**Your instructions**
Of the records that follow, copy only the lines from the line containing "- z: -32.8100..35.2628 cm" to the line containing "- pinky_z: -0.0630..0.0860", both included, exactly as written.

── The data ──

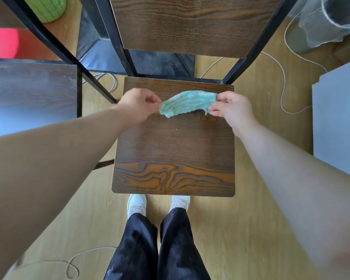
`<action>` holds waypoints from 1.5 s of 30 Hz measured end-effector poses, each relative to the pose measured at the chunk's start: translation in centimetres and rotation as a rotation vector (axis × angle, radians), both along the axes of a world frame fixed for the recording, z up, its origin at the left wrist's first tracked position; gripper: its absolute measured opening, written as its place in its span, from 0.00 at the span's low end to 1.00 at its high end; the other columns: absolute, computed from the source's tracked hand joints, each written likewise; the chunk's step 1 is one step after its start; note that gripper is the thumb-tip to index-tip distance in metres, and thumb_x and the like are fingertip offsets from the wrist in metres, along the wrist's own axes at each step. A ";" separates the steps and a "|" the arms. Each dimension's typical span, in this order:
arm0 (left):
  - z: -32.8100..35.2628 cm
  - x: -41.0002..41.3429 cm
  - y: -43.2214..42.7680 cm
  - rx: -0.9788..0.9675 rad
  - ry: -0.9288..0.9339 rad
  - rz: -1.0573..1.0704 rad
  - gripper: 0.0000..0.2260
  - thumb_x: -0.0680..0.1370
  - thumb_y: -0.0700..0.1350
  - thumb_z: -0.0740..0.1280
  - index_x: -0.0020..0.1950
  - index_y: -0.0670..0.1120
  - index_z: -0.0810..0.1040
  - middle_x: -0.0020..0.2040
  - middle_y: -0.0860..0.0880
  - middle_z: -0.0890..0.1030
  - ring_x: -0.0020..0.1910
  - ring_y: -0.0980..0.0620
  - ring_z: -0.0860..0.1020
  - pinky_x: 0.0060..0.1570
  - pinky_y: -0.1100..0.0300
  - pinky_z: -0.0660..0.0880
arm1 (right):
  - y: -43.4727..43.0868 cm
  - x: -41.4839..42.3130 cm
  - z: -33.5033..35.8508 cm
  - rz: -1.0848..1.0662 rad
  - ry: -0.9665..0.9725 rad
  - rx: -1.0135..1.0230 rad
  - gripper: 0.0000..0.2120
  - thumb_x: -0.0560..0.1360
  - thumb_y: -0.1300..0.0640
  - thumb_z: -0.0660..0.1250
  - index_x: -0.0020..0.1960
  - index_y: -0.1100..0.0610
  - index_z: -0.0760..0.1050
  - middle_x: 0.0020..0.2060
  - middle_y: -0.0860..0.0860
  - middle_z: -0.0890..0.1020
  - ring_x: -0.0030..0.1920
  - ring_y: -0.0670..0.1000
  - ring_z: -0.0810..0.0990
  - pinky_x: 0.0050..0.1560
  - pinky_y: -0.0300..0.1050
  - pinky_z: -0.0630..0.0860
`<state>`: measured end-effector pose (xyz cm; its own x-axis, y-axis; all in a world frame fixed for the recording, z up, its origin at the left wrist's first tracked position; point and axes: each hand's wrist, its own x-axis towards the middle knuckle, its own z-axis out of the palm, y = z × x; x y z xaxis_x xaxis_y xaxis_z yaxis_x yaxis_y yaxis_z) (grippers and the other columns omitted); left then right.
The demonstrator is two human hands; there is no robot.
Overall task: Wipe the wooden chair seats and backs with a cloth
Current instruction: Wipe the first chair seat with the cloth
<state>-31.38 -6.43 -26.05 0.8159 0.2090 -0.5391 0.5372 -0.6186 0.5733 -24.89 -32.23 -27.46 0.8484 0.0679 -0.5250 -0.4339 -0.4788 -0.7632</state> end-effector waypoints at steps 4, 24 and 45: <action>0.1 -0.2 0.5 0.085 -0.137 -0.152 0.04 0.79 0.48 0.68 0.50 0.52 0.82 0.44 0.58 0.79 0.41 0.59 0.75 0.36 0.70 0.67 | -0.7 0.4 0.2 0.056 -0.113 -0.092 0.10 0.74 0.60 0.73 0.54 0.51 0.82 0.47 0.45 0.84 0.48 0.42 0.83 0.49 0.39 0.81; -7.1 -10.7 -3.3 0.381 -0.246 -0.430 0.13 0.77 0.50 0.70 0.60 0.48 0.81 0.55 0.47 0.80 0.55 0.41 0.74 0.54 0.46 0.72 | -2.8 -8.9 -5.2 -0.011 0.014 -0.310 0.11 0.77 0.55 0.67 0.60 0.51 0.77 0.49 0.45 0.80 0.49 0.49 0.80 0.48 0.43 0.77; -6.1 -12.9 -0.1 0.627 0.021 -0.405 0.29 0.83 0.59 0.51 0.81 0.51 0.48 0.82 0.48 0.46 0.80 0.46 0.44 0.77 0.42 0.44 | 5.8 -11.4 -3.6 0.026 0.026 -0.045 0.13 0.75 0.59 0.70 0.59 0.50 0.77 0.50 0.44 0.81 0.49 0.45 0.81 0.44 0.44 0.83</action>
<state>-44.30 -6.53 -32.13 0.8850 0.1673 -0.4345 0.2045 -0.9780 0.0401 -36.31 -26.45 -31.06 0.8327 0.0660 -0.5497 -0.4401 -0.5236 -0.7295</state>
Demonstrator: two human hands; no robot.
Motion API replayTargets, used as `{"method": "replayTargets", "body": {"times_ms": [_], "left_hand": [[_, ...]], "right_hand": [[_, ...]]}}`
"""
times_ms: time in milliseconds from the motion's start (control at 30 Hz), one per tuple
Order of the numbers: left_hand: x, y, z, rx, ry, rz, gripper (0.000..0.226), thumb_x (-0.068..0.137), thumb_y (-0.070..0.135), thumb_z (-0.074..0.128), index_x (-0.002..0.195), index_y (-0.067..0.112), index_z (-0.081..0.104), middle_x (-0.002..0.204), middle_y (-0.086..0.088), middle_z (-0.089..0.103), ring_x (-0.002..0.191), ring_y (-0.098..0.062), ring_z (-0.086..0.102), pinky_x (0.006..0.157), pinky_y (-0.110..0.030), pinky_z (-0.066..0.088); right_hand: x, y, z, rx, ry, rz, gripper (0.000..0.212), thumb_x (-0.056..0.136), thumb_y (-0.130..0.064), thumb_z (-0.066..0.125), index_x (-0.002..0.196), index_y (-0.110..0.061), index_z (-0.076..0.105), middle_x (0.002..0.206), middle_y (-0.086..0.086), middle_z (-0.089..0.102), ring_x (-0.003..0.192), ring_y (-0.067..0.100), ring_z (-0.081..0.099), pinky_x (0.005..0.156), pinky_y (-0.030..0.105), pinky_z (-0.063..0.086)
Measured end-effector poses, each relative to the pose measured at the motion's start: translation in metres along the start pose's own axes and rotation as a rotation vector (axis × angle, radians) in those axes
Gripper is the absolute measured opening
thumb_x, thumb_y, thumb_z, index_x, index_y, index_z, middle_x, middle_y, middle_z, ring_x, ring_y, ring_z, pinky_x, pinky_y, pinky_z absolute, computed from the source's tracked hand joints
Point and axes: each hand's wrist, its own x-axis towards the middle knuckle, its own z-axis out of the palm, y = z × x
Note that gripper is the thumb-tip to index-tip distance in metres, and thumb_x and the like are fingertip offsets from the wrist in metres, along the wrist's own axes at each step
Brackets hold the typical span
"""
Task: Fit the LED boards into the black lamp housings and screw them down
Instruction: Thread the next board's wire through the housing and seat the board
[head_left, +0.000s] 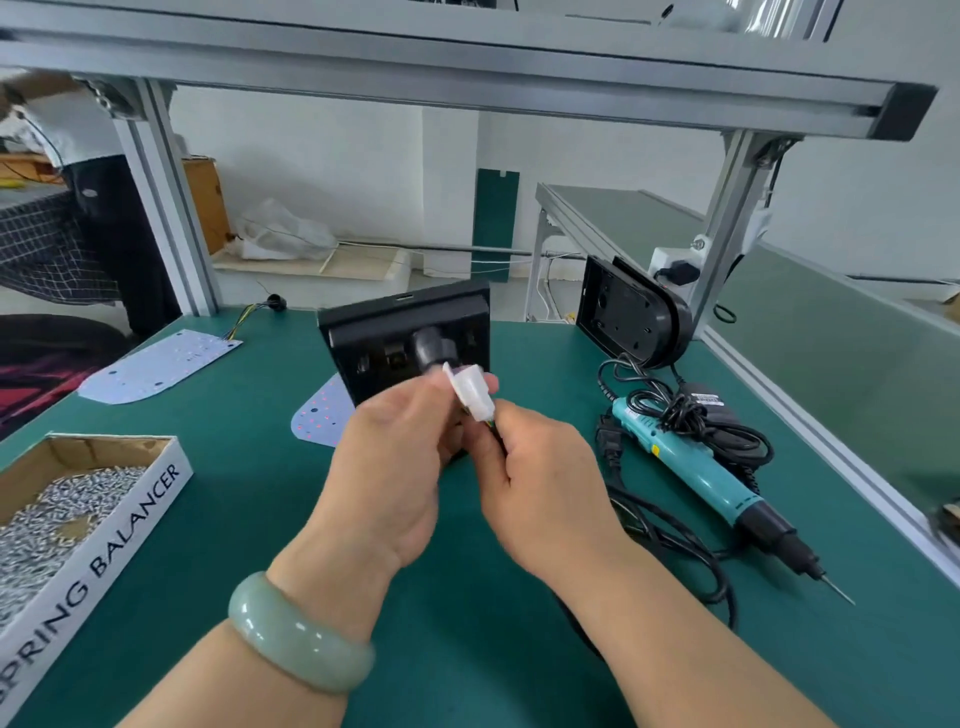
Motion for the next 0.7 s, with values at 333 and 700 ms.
{"method": "replayTargets", "body": {"times_ms": [333,700], "left_hand": [[0.002,0.013,0.014,-0.488,0.117,-0.309,0.036,0.096,0.023,0.053,0.067,0.006,0.066,0.064,-0.006,0.068,0.070,-0.021,0.070,0.068,-0.031,0.056],[0.002,0.006,0.012,-0.251,0.038,-0.273,0.031,0.099,0.027,0.048,0.080,0.006,0.061,0.072,-0.006,0.069,0.082,-0.022,0.068,0.073,-0.032,0.055]], "right_hand": [[0.003,-0.004,-0.008,0.111,-0.078,-0.103,0.033,0.091,-0.030,0.049,0.064,-0.013,0.048,0.052,-0.009,0.039,0.046,0.018,0.036,0.045,0.028,0.029],[-0.012,0.013,-0.022,0.081,-0.069,-0.179,0.035,0.091,-0.021,0.051,0.060,-0.017,0.036,0.049,-0.012,0.027,0.044,0.016,0.028,0.044,0.023,0.023]]}}
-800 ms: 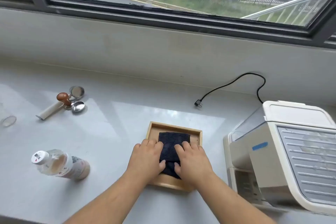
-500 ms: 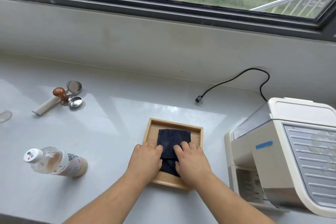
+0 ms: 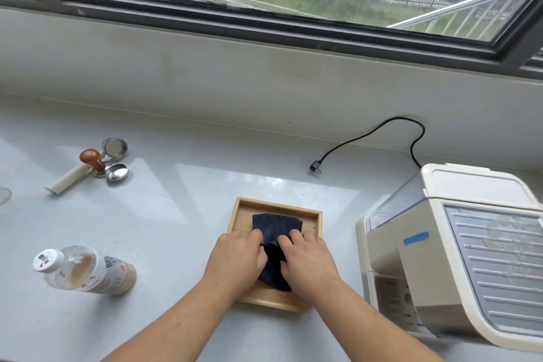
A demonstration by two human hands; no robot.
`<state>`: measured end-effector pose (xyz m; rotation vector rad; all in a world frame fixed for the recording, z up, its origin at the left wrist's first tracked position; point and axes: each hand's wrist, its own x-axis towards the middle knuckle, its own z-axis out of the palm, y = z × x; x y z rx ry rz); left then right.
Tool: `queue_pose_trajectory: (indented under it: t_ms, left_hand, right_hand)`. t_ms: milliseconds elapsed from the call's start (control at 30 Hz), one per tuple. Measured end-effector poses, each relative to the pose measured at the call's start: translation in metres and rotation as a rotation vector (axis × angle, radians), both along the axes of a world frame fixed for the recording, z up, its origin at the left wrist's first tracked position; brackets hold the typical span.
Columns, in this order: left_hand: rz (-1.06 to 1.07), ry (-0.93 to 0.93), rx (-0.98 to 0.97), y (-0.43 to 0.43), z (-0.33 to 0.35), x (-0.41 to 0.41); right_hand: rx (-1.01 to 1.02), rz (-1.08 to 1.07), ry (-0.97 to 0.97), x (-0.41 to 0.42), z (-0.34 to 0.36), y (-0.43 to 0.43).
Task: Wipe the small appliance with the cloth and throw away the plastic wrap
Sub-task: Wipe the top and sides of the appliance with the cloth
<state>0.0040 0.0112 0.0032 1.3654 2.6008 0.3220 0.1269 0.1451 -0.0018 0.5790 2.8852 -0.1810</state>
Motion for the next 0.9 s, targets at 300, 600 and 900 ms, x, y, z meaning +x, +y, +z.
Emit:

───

**Written solution**
  - z: -32.8100..35.2628 cm
  - x: -41.0002..41.3429 cm
  - y: -43.2214..42.7680 cm
  - rx: -0.9788..0.9675 rad
  - ry: -0.9288..0.9339 rad
  - rz: -1.0573..1.0704 rad
  - gripper: 0.0000..0.2260
  - thumb_x: -0.0680..0.1370
  - thumb_y: -0.0700..0.1350
  - thumb_z: -0.0740..0.1280
  - index_x: -0.0020..0.1950
  - index_y: -0.0670..0.1120
  - index_z: -0.0810..0.1040
  - middle_x: -0.0020..0.2040
  - middle_y: -0.0860..0.0880
  - middle_z: -0.0890..0.1030
  - ring_x: -0.0020..0.1910
  - ring_y: -0.0980..0.0620
  - ring_z: -0.0860..0.1020
  - pinky_x: 0.0060..0.1570
  - pinky_y: -0.1100..0.0300
  - pinky_z: -0.0660..0.0880
arm1 (right):
  - y: -43.4727..43.0868 cm
  - x: -41.4839..42.3130 cm
  - z: -33.5033..35.8508 cm
  - rz: -1.0848..1.0662 rad
  - ry: -0.9665..0.9725 rad
  - rx: -1.0135..1.0230 rad
  - gripper: 0.0000..0.2120
  - thumb_x: -0.0560..0.1360
  - thumb_y: -0.1300..0.0640
  - thumb_z: -0.0660..0.1250
  - index_x: -0.0020..0.1960
  - index_y: -0.1100..0.0610
  - index_z: -0.0760..0.1050
  - middle_x: 0.0020..0.2060
  - middle_y: -0.0860..0.0860
  - middle_z: -0.0890..0.1020
  - ring_x: -0.0030..0.1920
  - ring_y: -0.0670..0.1000
  - ring_z: -0.0810..0.0990
  - pinky_x: 0.0050..0.1560
  - pinky_y: -0.0300..0.1050
  - pinky_z: -0.0630..0.0860

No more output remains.